Performance updates to Apache Spark in Amazon EMR 5.24 – Up to 13x better performance compared to Amazon EMR 5.16

Amazon EMR release 5.24.0 includes several optimizations in Spark that improve query performance. To evaluate the performance improvements, we used TPC-DS benchmark queries with 3-TB scale and ran them on a 6-node c4.8xlarge EMR cluster with data in Amazon S3. We observed up to 13X better query performance on EMR 5.24 compared to EMR 5.16 when operating with a similar configuration.

Customers use Spark for a wide array of analytics use cases ranging from large-scale transformations to streaming, data science, and machine learning. They choose to run Spark on EMR because EMR provides the latest, stable open source community innovations, performant storage with Amazon S3, and the unique cost savings capabilities of Spot Instances and Auto Scaling.
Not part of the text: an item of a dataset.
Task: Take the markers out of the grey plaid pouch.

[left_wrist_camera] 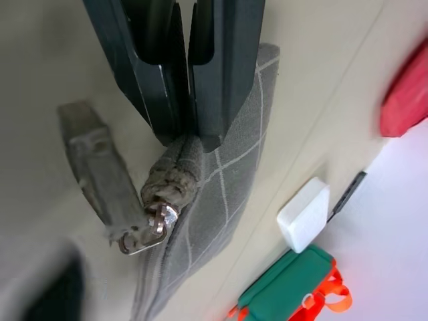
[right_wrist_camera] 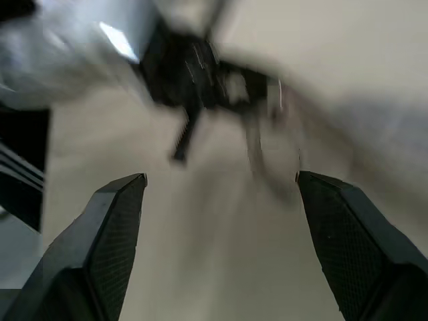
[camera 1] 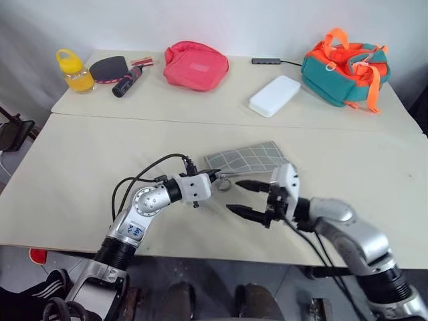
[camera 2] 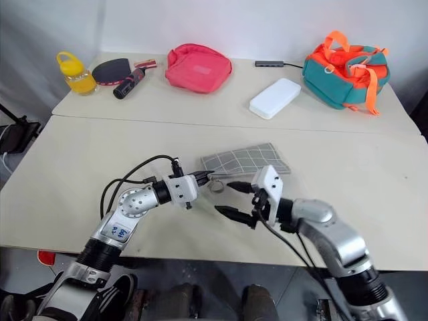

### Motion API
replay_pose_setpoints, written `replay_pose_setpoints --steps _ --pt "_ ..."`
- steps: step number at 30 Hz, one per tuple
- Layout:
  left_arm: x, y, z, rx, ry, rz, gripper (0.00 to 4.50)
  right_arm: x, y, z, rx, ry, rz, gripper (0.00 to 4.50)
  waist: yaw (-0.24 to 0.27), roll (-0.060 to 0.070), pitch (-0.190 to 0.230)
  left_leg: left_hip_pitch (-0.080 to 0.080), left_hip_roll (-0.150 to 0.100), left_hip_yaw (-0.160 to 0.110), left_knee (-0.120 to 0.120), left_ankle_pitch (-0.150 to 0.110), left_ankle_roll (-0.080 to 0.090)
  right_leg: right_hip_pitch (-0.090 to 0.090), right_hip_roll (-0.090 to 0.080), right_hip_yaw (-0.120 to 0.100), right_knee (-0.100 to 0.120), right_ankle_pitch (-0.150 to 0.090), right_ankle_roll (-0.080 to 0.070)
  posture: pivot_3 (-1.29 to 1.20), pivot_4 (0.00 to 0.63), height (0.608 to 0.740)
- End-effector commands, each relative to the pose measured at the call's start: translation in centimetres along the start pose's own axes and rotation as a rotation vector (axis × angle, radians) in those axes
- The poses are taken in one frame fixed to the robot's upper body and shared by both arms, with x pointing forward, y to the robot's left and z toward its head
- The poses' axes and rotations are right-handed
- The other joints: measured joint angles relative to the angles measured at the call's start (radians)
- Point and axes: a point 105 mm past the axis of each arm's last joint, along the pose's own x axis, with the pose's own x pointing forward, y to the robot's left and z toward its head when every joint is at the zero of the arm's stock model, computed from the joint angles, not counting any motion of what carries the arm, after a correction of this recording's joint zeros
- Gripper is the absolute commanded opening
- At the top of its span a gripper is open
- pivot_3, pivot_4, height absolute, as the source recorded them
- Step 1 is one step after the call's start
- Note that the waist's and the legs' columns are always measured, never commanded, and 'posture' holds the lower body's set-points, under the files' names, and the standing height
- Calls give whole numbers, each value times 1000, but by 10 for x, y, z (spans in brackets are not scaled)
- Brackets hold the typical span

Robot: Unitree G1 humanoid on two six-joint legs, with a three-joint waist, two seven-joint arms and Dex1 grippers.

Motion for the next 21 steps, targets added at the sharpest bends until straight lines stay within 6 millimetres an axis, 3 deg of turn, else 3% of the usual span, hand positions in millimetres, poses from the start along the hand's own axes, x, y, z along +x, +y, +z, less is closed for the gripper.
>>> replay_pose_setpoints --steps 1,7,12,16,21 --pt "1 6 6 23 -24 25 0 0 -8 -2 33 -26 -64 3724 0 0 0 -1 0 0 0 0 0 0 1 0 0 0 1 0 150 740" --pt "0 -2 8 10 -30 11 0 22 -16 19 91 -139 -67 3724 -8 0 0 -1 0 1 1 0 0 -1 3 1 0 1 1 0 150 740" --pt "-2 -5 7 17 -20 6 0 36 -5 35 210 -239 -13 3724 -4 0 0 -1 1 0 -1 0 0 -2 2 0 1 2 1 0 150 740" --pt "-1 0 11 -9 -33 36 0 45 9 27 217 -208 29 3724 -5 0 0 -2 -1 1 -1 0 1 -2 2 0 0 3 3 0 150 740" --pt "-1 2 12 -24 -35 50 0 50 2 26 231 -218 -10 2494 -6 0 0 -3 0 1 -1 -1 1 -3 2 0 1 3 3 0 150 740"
Each monthly EMR release offers the latest open source packages, alongside new features such as multiple master nodes, and cluster reconfiguration. The team also adds performance improvements with each release.

EMR 5.17 included S3 Select support, allowing Spark to push down data filtering directly to S3.
EMR 5.19 included the S3 optimized committer improving performance of S3 filesystem operations.
EMR 5.22 defaulted to larger and more performant EBS volumes to improve performance and increase IOPS.

Each of those optimizations helps you run faster and reduce costs. With EMR 5.24, we have made several new optimizations and are detailing three critical ones in this post.

Setup

To get started with EMR, sign into the console, launch a cluster, and process data.

To replicate the setup for the benchmarking queries, use the following configuration:

Applications installed on the cluster: Ganglia, Hive, Spark, Hadoop (installed by default).
EMR release: EMR 5.24.0
Cluster configuration
- Master instance group: 1 c4.8xlarge instance with 512 GiB of GP2 EBS storage (4 volumes of 128 GiB each)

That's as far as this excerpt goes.